(ACTIVITY)
From the records below, please return each line that holds the word "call".

(MATERIAL PROVIDED)
Content starts
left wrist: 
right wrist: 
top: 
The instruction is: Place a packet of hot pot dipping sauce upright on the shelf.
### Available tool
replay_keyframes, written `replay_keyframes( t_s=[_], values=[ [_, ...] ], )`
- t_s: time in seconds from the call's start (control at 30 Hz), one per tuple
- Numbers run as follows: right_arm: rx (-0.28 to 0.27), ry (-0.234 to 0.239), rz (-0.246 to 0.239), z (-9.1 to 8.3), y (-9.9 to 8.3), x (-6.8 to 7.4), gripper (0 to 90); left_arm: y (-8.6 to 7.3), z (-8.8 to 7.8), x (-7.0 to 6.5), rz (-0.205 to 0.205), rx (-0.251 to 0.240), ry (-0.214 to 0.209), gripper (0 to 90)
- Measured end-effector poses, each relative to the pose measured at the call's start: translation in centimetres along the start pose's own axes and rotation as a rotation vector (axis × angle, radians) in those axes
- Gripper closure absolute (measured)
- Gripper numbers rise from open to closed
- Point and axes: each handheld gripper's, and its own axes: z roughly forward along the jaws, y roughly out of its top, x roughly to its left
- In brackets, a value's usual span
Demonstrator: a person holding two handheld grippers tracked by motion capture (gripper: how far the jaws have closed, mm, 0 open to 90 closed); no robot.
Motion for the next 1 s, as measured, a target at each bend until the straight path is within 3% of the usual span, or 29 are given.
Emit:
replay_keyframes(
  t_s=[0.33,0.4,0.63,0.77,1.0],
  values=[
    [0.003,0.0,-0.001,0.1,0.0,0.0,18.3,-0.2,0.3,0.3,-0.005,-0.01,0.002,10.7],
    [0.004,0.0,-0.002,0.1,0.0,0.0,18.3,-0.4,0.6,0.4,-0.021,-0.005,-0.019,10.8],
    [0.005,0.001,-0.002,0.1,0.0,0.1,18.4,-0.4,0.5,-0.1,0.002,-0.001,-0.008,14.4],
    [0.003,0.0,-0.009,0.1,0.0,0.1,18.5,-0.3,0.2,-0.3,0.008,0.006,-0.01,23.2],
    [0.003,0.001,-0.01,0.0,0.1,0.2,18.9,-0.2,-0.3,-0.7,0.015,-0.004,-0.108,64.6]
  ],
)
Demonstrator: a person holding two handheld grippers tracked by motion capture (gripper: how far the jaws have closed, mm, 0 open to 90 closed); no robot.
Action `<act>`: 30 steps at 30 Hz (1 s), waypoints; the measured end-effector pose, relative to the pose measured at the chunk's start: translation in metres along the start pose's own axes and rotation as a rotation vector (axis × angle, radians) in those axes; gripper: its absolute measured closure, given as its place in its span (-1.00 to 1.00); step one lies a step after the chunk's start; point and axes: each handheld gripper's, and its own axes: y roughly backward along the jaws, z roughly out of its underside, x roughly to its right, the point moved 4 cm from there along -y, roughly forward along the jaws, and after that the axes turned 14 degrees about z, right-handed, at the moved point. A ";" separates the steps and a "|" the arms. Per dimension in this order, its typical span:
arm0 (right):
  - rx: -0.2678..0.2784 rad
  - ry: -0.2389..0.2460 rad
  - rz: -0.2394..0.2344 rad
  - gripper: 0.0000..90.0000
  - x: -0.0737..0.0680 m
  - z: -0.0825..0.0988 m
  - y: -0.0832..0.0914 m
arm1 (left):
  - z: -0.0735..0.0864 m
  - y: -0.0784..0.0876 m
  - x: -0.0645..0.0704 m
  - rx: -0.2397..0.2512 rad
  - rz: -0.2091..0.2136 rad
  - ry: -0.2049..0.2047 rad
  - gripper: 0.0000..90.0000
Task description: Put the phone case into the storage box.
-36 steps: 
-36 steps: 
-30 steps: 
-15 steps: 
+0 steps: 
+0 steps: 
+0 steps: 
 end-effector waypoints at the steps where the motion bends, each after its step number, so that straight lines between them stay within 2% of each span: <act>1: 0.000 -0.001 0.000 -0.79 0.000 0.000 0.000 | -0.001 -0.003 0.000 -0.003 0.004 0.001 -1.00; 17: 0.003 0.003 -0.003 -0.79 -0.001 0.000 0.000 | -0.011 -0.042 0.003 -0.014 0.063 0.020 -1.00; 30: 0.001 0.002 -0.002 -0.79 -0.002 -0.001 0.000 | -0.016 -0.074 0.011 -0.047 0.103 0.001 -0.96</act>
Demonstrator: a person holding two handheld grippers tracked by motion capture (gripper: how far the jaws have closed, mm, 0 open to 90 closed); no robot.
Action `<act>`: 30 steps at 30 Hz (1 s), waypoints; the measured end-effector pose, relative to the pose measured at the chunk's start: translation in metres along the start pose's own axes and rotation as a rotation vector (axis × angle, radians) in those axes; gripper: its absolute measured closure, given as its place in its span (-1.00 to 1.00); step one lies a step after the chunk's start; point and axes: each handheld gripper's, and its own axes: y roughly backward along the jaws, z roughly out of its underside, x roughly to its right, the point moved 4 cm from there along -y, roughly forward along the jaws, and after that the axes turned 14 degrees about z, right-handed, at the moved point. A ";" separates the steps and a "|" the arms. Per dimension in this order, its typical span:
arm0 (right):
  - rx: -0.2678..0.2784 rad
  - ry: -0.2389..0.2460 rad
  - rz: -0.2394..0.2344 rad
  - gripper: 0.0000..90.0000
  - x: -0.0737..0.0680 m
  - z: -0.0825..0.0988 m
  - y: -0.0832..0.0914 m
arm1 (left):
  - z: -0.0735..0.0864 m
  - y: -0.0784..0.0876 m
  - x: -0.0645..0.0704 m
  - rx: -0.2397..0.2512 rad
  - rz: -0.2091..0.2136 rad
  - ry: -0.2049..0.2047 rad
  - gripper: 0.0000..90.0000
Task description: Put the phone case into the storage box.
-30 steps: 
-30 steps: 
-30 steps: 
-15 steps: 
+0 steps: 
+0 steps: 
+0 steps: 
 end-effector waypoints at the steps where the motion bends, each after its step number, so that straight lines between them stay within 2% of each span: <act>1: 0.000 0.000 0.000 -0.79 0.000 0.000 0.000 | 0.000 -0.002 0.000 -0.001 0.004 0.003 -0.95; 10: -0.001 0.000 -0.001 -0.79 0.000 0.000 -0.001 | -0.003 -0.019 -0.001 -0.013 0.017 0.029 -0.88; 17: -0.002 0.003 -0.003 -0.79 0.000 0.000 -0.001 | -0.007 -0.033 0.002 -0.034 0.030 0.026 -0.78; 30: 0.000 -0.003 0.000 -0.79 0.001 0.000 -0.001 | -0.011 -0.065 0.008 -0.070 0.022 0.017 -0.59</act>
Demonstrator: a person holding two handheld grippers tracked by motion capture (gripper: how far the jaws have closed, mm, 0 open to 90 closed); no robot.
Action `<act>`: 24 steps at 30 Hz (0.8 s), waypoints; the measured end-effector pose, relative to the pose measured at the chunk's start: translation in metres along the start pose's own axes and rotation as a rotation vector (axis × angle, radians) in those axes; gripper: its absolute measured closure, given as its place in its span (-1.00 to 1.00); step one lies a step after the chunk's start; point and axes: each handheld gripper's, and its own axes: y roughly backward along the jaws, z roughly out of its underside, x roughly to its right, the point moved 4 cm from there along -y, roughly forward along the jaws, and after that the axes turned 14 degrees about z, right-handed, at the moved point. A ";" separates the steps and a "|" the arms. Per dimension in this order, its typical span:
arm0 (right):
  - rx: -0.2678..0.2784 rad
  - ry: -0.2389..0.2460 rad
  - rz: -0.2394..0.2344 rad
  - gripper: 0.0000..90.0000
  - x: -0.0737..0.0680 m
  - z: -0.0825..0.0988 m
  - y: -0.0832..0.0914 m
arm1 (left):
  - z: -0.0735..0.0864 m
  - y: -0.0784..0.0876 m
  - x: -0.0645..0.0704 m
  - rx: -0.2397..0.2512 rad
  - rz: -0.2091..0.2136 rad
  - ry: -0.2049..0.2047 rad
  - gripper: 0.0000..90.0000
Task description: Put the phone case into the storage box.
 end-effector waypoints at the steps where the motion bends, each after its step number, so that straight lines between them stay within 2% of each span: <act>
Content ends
(SOLUTION TO THIS EXERCISE)
- t_s: time in seconds from the call's start (control at 30 Hz), one per tuple
- Measured end-effector poses, each relative to the pose measured at the call's start: translation in centimetres along the start pose's own axes and rotation as a rotation vector (axis × angle, radians) in those axes

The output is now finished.